One more thing about the last debate --
A lot of folks have already commented on the potential blowback of Bush's repeated suggestions that people who are having trouble finding work or insurance just aren't educated enough, so I'll leave that alone. But I haven't seen anything about another whopper: when Schieffer asked how the flu vaccine shortage could catch us so offguard, Bush snapped, "Bob, we relied upon a company out of England to provide about half of the flu vaccines for the United States citizen, and it turned out that the vaccine they were producing was contaminated. And so we took the right action and didn't allow contaminated medicine into our country." That "company out of England"? The European facilities of US-based Chiron.

As for Zarqawi --
Well, they've only been calling him Public Enemy Number 1 for a couple of months, now, so I can see how they'd only just now get around to freezing his assets...

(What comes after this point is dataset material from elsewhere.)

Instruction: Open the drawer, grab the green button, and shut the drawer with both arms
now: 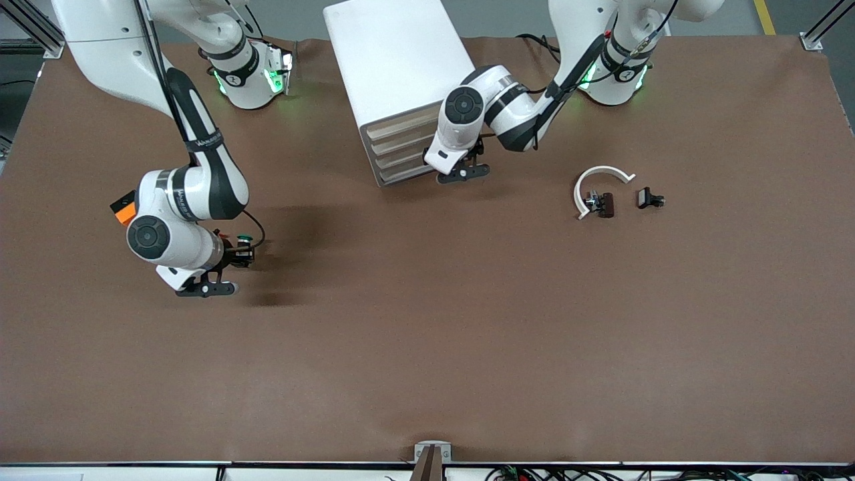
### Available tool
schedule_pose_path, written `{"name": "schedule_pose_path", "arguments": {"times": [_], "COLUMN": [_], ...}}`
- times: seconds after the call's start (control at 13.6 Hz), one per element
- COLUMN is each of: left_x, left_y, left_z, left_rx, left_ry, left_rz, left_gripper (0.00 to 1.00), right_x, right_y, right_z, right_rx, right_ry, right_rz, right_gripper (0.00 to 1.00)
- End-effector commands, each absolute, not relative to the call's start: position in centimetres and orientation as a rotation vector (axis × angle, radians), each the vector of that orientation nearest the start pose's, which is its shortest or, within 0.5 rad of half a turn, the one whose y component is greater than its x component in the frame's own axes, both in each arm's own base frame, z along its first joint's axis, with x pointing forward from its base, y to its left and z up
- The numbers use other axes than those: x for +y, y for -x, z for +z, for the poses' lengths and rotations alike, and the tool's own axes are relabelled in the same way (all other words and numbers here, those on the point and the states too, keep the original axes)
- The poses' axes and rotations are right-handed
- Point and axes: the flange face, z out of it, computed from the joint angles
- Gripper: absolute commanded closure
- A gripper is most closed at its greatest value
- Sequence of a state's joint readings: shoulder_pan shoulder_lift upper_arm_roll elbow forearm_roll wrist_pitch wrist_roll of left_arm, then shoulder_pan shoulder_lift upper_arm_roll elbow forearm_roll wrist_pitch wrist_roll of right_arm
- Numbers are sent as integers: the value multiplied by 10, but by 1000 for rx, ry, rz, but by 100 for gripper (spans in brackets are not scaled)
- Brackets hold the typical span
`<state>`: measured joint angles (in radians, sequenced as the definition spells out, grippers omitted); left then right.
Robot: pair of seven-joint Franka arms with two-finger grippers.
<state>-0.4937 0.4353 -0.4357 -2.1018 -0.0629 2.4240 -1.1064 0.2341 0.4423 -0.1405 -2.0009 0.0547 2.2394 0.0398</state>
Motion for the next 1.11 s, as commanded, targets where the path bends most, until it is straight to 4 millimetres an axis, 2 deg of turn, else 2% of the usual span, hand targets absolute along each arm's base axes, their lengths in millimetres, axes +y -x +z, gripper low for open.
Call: {"name": "schedule_pose_path", "arguments": {"times": [0.0, 0.15, 0.29, 0.37, 0.52, 0.59, 0.66, 0.81, 1.03], "left_x": [-421, -382, -328, -293, -226, -193, -163, -115, -75], "left_y": [-446, -512, -566, -590, -619, -627, -632, -630, -616], "left_z": [272, 319, 359, 374, 399, 416, 431, 464, 508], "left_rx": [-598, -681, -764, -742, -711, -716, -711, -667, -532], "left_ry": [3151, 3118, 3091, 3094, 3122, 3125, 3122, 3103, 3033], "left_rz": [278, 196, 158, 129, 66, 20, -11, -36, -101], "left_gripper": [0, 0, 0, 0, 0, 0, 0, 0, 0], "right_x": [46, 44, 35, 35, 35, 35, 34, 35, 37], "right_y": [-578, -576, -574, -572, -569, -568, -569, -570, -570], "right_z": [219, 206, 197, 192, 186, 185, 185, 186, 204], "right_rx": [-4, 0, 19, 17, 9, 10, 12, 9, 4], "right_ry": [3185, 3189, 3189, 3191, 3192, 3192, 3192, 3192, 3184], "right_rz": [282, 306, 311, 292, 289, 292, 289, 287, 319], "right_gripper": [77, 77, 77, 76, 72, 69, 59, 3, 0]}}
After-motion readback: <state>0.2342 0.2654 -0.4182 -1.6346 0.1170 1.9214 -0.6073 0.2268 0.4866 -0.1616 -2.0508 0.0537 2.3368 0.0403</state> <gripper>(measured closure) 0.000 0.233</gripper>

I can think of a few pockets to check --
The administration cannot account for billions of dollars - that's BILLIONS of dollars - spent in Iraq.
"We found one case where a payment ($2.6 million) was authorized by the CPA (Coalition Provisional Authority) senior adviser to the Ministry of Oil," the report said. "We were unable to obtain an underlying contract" or even "evidence of services being rendered."

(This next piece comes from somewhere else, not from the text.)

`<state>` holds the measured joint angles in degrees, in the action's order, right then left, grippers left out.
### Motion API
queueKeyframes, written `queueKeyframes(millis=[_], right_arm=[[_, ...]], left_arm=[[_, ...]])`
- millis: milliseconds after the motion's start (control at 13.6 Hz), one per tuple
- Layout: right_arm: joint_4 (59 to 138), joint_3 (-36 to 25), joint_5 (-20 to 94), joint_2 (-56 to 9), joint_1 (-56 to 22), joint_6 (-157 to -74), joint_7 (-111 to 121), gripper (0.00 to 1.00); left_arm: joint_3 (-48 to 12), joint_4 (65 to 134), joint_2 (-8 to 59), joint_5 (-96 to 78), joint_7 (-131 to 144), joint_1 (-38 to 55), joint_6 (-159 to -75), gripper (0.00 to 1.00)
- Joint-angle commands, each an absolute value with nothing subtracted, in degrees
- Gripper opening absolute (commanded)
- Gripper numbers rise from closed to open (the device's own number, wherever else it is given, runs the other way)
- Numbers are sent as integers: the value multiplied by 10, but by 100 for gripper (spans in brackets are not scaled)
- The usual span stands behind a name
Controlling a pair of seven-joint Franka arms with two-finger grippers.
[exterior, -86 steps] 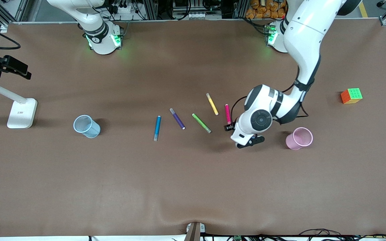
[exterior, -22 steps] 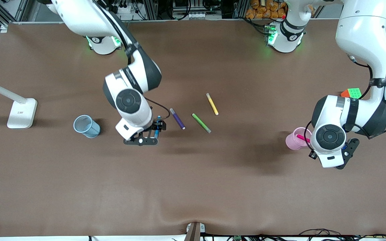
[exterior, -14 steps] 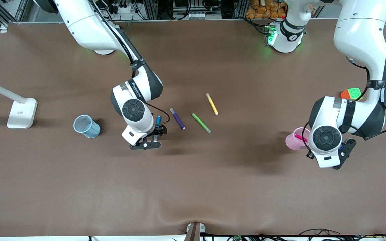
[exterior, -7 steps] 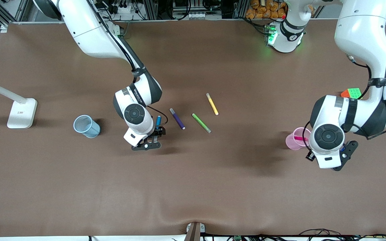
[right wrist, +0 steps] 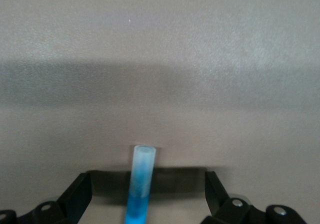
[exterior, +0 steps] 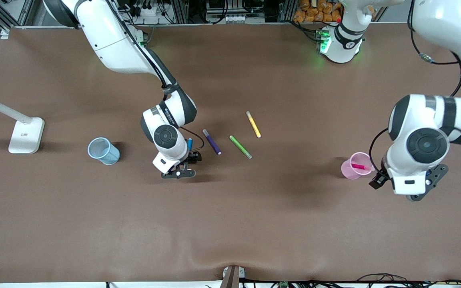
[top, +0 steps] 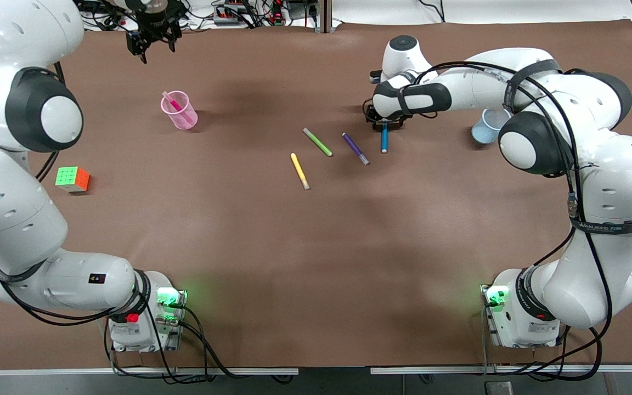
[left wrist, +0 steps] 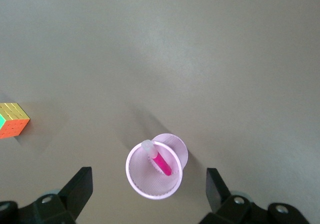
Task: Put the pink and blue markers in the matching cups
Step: 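Release the pink marker and raise the left gripper back to rest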
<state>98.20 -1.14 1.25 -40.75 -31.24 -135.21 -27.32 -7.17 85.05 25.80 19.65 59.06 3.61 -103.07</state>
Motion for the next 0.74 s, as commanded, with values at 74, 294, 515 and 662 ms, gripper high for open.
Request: queueKeyframes(millis=[74,294,515,662], right_arm=[[986,-11,23,-403,-321,-1356,-312,100],[987,-11,24,-403,-318,-1356,-313,100],[997,-10,31,-403,-316,-1359,-312,79],[999,-11,32,-403,-314,-1359,-303,0]], left_arm=[[-84,839,214,164,518,39,-959,100],[-95,838,155,135,465,33,-926,100],[-92,838,103,122,384,31,-919,100],[-91,837,77,89,354,13,-903,100]])
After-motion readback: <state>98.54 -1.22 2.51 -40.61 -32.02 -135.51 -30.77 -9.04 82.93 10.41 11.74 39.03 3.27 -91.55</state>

Have the October surprises begun? --
Josh Marshall wonders if Karl Rove has begun some of his infamous last-ditch dirty tricks - this one involving distribution of a flier crudely attacking Bush, so that it can be attributed to Democrats. It's crude, but so is openly shredding Democratic voter registrations, and apparently it all works. Tapped has more. (By the way, the Village Voice is keeping track of election frauds in the making.)

A malaria vaccine in 5 years? --
Sign me up to join a vaccination team. A child dies of malaria every 30 seconds, and that's insane.